SOURCE CODE is a puzzle, but for this particular puzzle what’s most fascinating isn’t just Colter putting together the pieces, but how he puts the pieces together. Just like any big problem, he varies his approach – from urgent, to methodical, to grinning and throwing spaghetti at the wall to see if it sticks. We all go about our problem-solving differently: some of us will hypothesize, some will brainstorm, some will use deductive reasoning. Ordinarly tossing out what we’ve done and taking a different approach takes a great deal of mental adjustment. Colter, on the other hand just has to wait eight minutes.
Ordinarily doing the same thing repeatedly hoping for a different result is the definition of insanity.

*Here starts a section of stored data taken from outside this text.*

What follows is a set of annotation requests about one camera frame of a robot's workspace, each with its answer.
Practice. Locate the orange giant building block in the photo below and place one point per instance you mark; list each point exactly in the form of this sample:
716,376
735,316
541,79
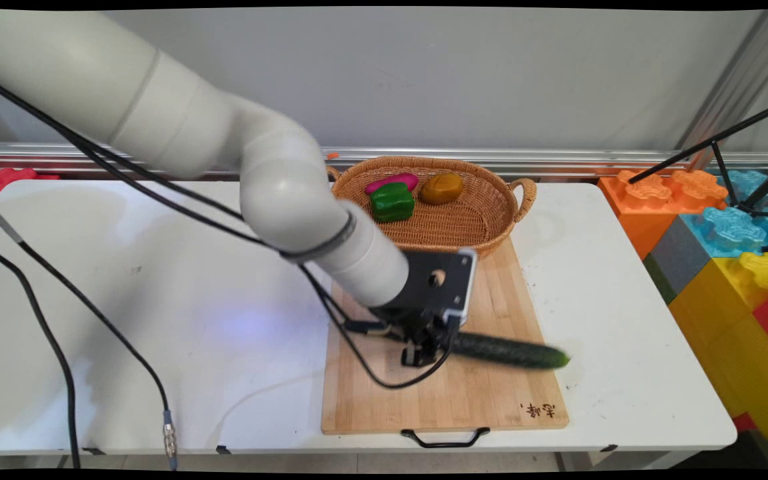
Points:
644,206

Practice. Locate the green toy bell pepper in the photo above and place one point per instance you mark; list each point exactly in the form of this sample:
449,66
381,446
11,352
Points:
392,203

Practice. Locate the wooden cutting board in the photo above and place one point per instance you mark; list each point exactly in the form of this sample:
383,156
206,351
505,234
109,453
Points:
490,393

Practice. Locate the yellow giant building block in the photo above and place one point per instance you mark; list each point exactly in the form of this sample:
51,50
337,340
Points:
730,333

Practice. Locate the woven wicker basket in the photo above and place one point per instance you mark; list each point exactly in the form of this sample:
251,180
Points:
464,220

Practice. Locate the black tripod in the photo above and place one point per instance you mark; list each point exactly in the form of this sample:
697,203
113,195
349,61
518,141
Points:
720,163

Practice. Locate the blue giant building block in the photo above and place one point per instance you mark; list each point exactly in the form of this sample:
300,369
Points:
730,226

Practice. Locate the brown toy potato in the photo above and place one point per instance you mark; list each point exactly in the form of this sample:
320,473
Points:
442,188

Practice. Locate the aluminium rail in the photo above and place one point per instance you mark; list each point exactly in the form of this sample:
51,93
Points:
557,160

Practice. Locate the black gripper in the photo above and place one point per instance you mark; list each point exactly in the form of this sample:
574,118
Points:
417,323

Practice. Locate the aluminium frame post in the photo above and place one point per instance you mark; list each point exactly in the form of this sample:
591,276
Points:
737,73

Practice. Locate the red foam block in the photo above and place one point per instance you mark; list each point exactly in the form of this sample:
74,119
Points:
4,178

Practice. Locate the pink toy vegetable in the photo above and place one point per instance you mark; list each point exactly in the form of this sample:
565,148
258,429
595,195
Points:
392,182

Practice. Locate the dark green cucumber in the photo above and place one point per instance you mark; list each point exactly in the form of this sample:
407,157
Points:
510,350

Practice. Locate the grey giant building block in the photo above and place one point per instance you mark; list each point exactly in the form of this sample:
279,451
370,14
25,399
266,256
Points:
680,260

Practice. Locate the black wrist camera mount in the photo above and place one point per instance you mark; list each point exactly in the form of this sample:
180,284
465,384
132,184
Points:
440,280

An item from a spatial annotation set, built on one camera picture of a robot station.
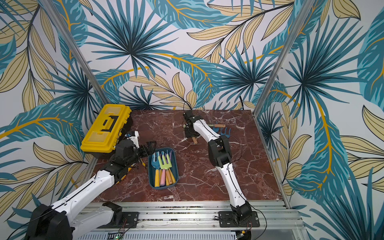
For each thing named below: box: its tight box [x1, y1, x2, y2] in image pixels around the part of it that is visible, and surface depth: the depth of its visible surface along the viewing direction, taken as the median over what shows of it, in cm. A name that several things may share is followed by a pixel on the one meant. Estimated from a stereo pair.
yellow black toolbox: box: [80, 103, 134, 159], surface depth 89 cm
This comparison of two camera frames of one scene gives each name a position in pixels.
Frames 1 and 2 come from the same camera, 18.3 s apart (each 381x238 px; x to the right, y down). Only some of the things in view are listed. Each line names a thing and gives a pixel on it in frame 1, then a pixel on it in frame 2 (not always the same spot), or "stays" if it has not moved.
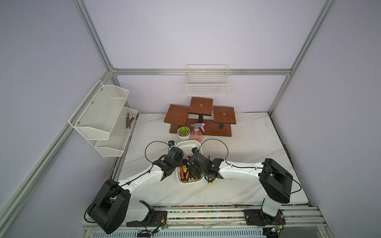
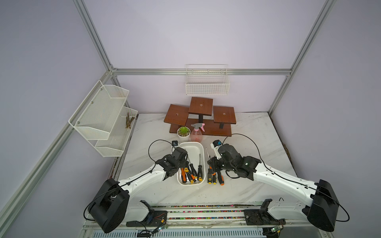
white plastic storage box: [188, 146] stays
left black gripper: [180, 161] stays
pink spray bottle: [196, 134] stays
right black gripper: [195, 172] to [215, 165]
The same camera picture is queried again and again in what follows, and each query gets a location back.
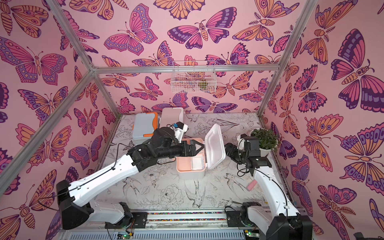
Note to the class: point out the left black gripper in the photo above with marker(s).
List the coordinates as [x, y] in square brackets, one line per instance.
[191, 148]

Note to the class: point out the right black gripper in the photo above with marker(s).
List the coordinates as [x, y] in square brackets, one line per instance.
[233, 153]

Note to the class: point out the white pink medicine chest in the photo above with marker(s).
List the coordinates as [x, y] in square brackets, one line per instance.
[211, 153]

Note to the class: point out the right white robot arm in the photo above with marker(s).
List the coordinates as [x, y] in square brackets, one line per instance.
[280, 220]

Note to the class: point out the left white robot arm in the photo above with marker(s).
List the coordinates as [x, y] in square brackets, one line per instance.
[75, 199]

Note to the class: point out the beige pink first aid box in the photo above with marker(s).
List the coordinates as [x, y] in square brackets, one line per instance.
[171, 116]

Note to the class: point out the blue orange first aid box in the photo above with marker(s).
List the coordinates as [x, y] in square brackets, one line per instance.
[144, 126]

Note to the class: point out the potted green plant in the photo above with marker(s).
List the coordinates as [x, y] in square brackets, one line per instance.
[268, 140]

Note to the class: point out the green toy in basket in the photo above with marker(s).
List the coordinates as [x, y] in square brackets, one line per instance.
[203, 84]

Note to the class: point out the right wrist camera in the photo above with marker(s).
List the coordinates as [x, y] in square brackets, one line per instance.
[241, 141]

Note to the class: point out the white wire wall basket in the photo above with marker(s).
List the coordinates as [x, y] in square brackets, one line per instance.
[186, 74]

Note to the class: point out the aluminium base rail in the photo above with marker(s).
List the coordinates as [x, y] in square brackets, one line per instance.
[208, 224]

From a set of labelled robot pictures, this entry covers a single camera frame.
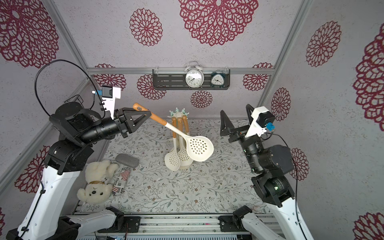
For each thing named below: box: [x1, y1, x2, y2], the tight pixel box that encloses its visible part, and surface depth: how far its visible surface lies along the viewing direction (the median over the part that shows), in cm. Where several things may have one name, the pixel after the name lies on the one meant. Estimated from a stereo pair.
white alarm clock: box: [184, 61, 205, 89], surface depth 89 cm
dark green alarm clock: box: [210, 71, 225, 89], surface depth 92 cm
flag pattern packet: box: [112, 167, 131, 196], surface depth 87 cm
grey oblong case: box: [115, 153, 140, 168], surface depth 96 cm
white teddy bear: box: [77, 160, 119, 205], surface depth 81 cm
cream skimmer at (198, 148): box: [132, 103, 214, 162], surface depth 60 cm
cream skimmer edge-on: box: [177, 117, 194, 168], surface depth 87 cm

In SOURCE CODE, it’s actually one man getting closer and closer to the truth.
The truth, in this case, is the only absolute. This moment in time that Colter keeps jumping to is fluid…twisted…ever-changing. It’s very evocative of the sort of reflections one gets when standing in front of the Cloud Gate in Chicago’s Millennium Park – a visual which is glimpsed often in the film and only fully explored during the conclusion.

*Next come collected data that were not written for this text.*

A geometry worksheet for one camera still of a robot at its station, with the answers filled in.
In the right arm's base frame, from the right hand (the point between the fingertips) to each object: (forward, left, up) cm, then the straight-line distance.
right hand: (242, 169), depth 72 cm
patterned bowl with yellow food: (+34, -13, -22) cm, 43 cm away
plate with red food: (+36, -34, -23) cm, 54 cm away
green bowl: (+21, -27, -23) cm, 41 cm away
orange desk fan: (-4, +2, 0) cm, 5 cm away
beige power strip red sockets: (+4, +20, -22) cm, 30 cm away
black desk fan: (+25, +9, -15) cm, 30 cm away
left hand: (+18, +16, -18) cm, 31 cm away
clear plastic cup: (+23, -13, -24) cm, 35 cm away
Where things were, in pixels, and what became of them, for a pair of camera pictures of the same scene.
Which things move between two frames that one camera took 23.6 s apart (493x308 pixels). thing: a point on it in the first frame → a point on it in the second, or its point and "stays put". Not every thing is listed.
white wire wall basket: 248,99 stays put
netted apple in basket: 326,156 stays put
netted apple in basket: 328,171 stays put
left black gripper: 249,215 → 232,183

Everything we see looks like something we know (the ticket being punched, the beverage spilling on the shoes), but Colter can manipulate what he’s seeing in different ways. He’s changing it, but still not. Thus the result of every jump into the Source Code feels like we’re standing in front of that giant shiny bean. We know what’s looking back at us, but take one step closer or one step back and it’s drastically altered.
Also interesting about the construction of SOURCE CODE is how we’re never really meant to take Colter’s immortality for granted. He’s well aware that he’s a walking ‘reset’ button, but you’re not about to see him mowing down pancakes and smoking proclaiming himself a god. While he does up the ante from time to time, it never seems to lower the stakes. Hell, one of his particularly painful decisions is even accompanied by a glorious “crunch” on the soundtrack.
Watching Jake Gyllenhaal navigate this film, we can see a definite evolution to Colter after tackling these events time after time. It’s subtle, which makes it feel all the more natural. When he first wakes up in the Source Code, it’s all he can do to get a firm grasp on his surroundings. By the time he makes his penultimate run, he’s filled with a gentle confidence. He’s a pianist playing a song that he’s rehearsed a thousand times. What makes his final performance of the song all the more engaging is that he’s no longer interested in just playing the right notes. Indeed when Colter plays his song for the final time, he wants to play it with feeling.
On paper, SOURCE CODE looked like a gimmick. It looked like the sort of film an up-and-coming director does when a studio digs their indie breakthrough and drops them into a project as a hired gun. But in execution, SOURCE CODE gives the subtleties and introspection of MOON a broader canvas and a few more players. It puts the pieces of mystery, perception, and desperation together in a very unexpected manner…and perhaps most fittingly, makes you want to get right back on the train for another eight minutes.